Il semblerait que d’aucuns se soient vantés un peu trop vite du caractère soi-disant bon enfant de la marche des anti-PMA de ce week-end, dans laquelle figuraient une bonne partie d’homophobes notoires, de vieux réacs, d’ Alliance Vita à LMPT en passant par les Veilleurs et autres catholibans. Bref, tout ce que les cathos tradis comptent de bien moisi, quand on sait comme moi quelles idées bien puantes animent ces gens là…

Pourtant, heureusement que Quotidien était là pour dénoncer publiquement l’agression dont son équipe a été victime, sans quoi le grand public n’aurait jamais su de quelles brutes épaisses aux idées d’un autre siècle, racistes, sexistes, homophobes et antisémites, était composé une partie du cortège de ces contestataires de la loi bioéthique dont l’examen à l’Assemblée Nationale s’achevait aujourd’hui.

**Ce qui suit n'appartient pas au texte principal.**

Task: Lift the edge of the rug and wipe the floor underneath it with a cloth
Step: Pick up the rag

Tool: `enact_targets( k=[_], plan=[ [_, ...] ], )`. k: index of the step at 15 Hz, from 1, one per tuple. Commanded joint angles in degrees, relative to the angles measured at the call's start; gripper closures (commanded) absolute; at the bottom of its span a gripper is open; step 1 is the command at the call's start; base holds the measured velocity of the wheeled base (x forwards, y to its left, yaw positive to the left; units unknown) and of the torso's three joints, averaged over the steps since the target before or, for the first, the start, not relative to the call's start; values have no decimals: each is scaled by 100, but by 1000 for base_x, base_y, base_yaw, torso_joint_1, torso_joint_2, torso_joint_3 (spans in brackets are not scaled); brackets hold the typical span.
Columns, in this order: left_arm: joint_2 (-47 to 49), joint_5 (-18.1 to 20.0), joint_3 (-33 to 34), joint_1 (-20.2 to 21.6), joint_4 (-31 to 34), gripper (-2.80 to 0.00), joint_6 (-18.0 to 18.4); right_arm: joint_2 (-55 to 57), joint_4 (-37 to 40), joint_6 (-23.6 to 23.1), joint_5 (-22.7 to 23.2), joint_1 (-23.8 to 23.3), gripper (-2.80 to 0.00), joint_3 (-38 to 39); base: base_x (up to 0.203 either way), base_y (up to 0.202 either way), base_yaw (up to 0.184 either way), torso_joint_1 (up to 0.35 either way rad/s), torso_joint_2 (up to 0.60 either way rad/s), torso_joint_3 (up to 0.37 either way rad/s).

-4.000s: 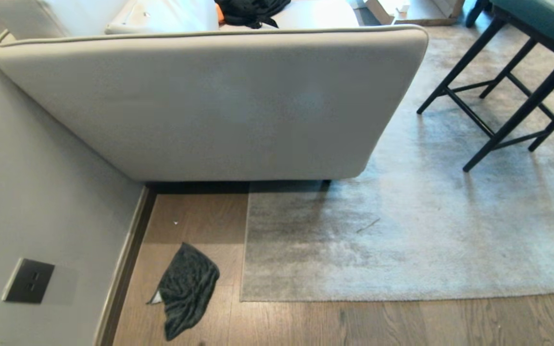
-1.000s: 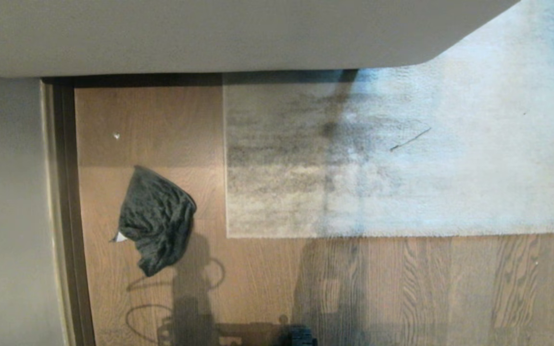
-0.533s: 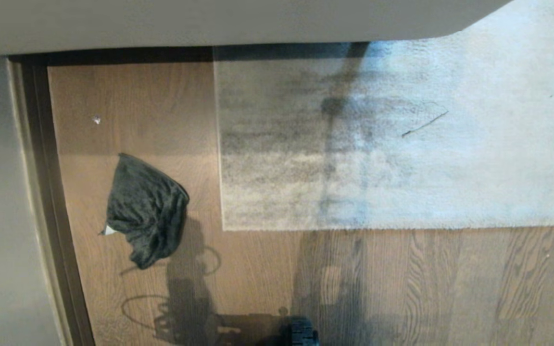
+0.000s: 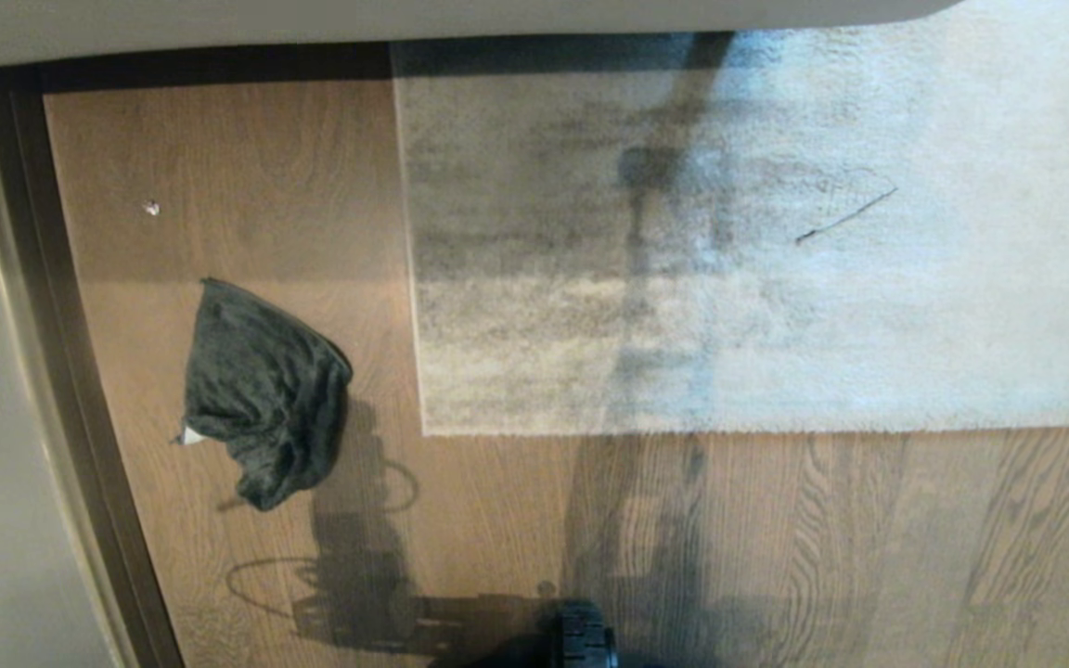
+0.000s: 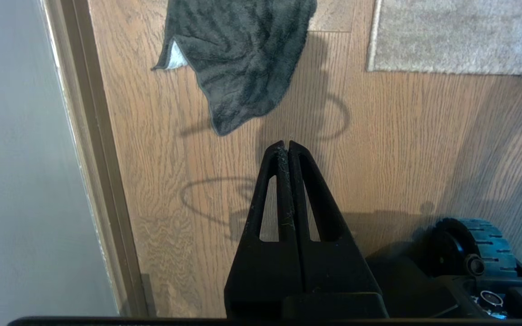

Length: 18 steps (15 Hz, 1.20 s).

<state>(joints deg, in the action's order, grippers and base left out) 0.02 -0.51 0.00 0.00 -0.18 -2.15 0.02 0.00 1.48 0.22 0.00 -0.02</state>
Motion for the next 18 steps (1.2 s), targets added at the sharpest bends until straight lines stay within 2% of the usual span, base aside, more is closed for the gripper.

On savait déjà ici que LMPT recrutait volontiers ses gros bras chez les fafs de l’Action Française et de Génération Identitaire.

On sait maintenant que les mêmes ne s’embarrassent pas de considérations morales en admettant si volontiers la compagnie de gens aussi scélérats et particulièrement vomitifs que Benedetti et Ryssen, dont on connait ici le pedigree bien dégueulasse. Suffit de cliquer sur le lien sous leur nom pour en avoir un léger aperçu…

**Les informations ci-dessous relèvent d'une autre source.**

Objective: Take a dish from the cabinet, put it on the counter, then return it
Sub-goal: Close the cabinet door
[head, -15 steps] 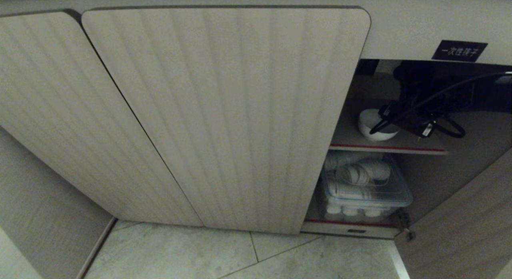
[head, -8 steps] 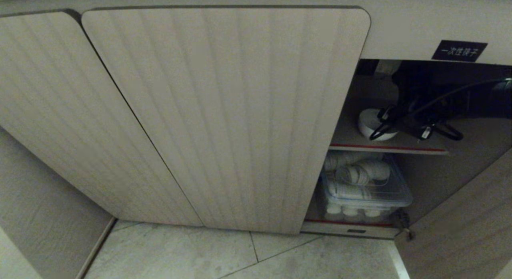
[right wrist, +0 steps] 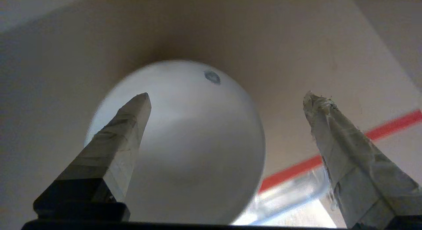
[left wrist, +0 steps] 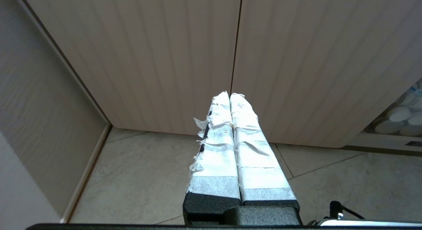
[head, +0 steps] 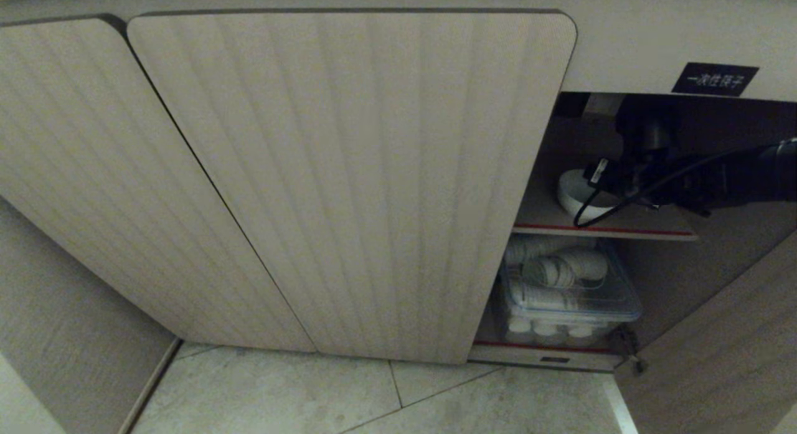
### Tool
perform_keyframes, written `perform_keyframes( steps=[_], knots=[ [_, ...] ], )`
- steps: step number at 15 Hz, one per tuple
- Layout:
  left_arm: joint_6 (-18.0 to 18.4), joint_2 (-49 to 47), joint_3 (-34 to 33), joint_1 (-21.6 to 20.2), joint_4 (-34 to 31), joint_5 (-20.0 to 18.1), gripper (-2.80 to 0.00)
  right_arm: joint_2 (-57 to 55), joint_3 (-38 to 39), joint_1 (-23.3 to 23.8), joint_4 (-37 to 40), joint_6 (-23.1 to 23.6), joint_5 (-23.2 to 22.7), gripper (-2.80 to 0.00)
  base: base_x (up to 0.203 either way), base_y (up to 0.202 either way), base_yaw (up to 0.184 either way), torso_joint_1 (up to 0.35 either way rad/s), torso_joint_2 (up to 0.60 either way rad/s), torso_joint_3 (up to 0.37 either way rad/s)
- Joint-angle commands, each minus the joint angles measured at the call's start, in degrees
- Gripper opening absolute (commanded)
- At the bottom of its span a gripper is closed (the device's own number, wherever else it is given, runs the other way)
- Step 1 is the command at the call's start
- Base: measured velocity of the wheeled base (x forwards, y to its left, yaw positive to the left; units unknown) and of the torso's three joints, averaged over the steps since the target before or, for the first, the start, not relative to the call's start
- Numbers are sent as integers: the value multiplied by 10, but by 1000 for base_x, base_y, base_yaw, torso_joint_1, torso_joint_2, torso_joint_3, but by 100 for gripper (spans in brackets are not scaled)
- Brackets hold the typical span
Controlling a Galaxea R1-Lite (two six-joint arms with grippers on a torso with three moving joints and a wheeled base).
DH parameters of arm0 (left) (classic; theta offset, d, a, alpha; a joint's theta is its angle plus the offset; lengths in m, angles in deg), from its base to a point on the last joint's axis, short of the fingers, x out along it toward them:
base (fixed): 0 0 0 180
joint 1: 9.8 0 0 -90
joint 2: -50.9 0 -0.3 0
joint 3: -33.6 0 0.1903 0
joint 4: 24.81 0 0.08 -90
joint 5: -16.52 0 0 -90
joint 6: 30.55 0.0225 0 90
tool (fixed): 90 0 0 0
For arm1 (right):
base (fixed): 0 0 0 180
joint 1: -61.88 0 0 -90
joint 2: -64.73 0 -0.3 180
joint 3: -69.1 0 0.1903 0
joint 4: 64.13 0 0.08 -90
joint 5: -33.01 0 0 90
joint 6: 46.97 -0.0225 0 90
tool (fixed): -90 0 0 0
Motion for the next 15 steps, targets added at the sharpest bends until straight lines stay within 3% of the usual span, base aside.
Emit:
perform_keyframes(
  steps=[1,3,5,6,15],
  knots=[
    [0,0,1,0,0,1,-280,3,16,0,-27,7,1,0,0,0,0,0,0,0],
    [0,0,1,0,0,0,-280,5,27,1,-44,21,0,0,0,0,0,0,0,0],
    [0,0,0,0,0,1,-280,9,74,1,-106,52,-7,0,0,0,0,0,0,0],
    [0,0,1,0,0,0,-280,12,87,2,-130,65,-13,-280,0,0,0,0,0,0],
    [0,0,0,0,0,0,-280,16,93,1,-147,68,-15,-280,0,0,0,0,0,0]
  ],
)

Que de pareilles vermines fascistes puissent agresser des journalistes avec la complicité passive des autres manifestants présents tout autour en dit à mon sens bien assez long sur la nature de ce mouvement qui met soit disant l’intérêt supérieur de l’enfant au dessus de toute autre considération.

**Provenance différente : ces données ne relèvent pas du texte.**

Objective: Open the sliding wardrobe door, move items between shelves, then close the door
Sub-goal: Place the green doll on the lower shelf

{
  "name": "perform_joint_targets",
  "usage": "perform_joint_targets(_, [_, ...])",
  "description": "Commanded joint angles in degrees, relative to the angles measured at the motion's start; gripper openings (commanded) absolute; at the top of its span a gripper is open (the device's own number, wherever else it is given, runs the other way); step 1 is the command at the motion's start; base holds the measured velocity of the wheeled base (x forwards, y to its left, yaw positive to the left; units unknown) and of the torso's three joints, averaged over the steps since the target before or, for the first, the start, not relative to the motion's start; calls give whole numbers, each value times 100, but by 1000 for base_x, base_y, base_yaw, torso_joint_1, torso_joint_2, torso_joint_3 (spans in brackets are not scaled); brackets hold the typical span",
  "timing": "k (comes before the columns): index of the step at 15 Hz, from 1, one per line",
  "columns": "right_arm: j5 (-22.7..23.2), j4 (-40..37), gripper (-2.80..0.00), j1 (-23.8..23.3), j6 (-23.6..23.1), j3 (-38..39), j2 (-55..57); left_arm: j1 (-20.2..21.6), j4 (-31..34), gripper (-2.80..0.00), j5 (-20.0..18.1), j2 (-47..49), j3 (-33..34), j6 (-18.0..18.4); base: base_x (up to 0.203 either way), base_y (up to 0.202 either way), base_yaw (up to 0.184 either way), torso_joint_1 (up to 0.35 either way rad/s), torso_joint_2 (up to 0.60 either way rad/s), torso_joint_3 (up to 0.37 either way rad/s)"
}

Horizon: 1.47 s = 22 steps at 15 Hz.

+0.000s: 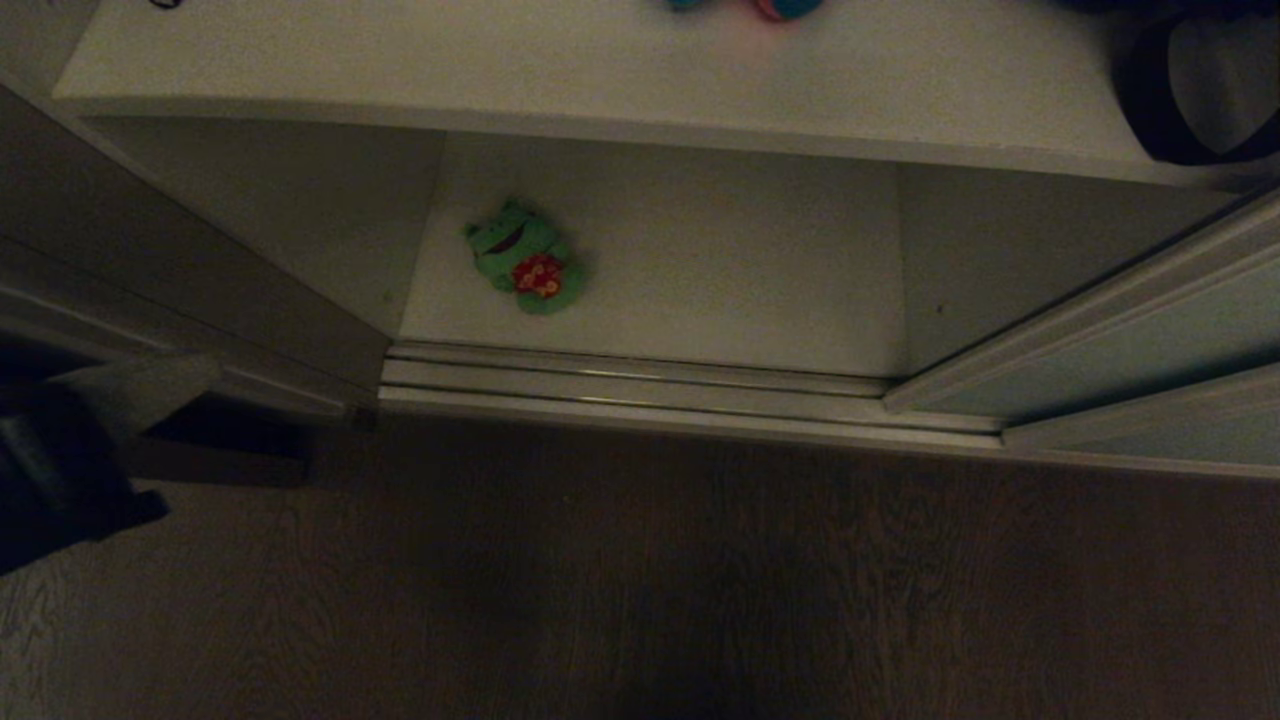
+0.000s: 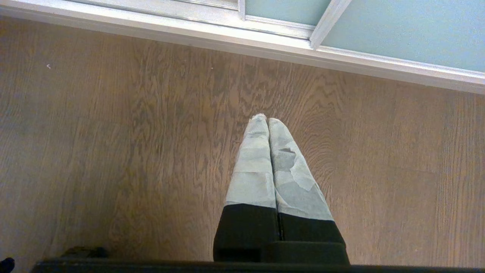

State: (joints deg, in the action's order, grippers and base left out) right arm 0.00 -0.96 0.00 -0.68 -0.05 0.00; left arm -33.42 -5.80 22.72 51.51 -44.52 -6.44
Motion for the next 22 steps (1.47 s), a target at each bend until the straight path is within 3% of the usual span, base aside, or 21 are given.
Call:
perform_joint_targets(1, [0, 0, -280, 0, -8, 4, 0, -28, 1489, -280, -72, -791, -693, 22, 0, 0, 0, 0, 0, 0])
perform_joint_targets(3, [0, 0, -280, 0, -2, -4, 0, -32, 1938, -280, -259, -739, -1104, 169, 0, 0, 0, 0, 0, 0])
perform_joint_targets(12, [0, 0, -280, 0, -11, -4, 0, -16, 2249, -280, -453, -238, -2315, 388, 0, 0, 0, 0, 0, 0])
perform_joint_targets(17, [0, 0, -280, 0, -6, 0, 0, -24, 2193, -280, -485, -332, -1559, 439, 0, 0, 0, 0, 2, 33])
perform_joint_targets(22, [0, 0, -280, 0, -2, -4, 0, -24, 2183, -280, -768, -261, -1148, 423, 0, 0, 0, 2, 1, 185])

A ce propos, d’ailleurs, chaque fois qu’ils manifestent, et quel que soit leur nombre, je ne peux m’empêcher de me demander où étaient tous ces gens quand des enfants se faisaient violer, dans le silence le plus insupportable qui soit, quand on sait les innombrables affaires de pédophilie qui ont défrayé la chronique judiciaire ses dernières années. Rien que cela à mon sens les disqualifient pour toujours, et de manière irrémédiable, de se placer en soi-disant défenseurs des droits de l’enfant.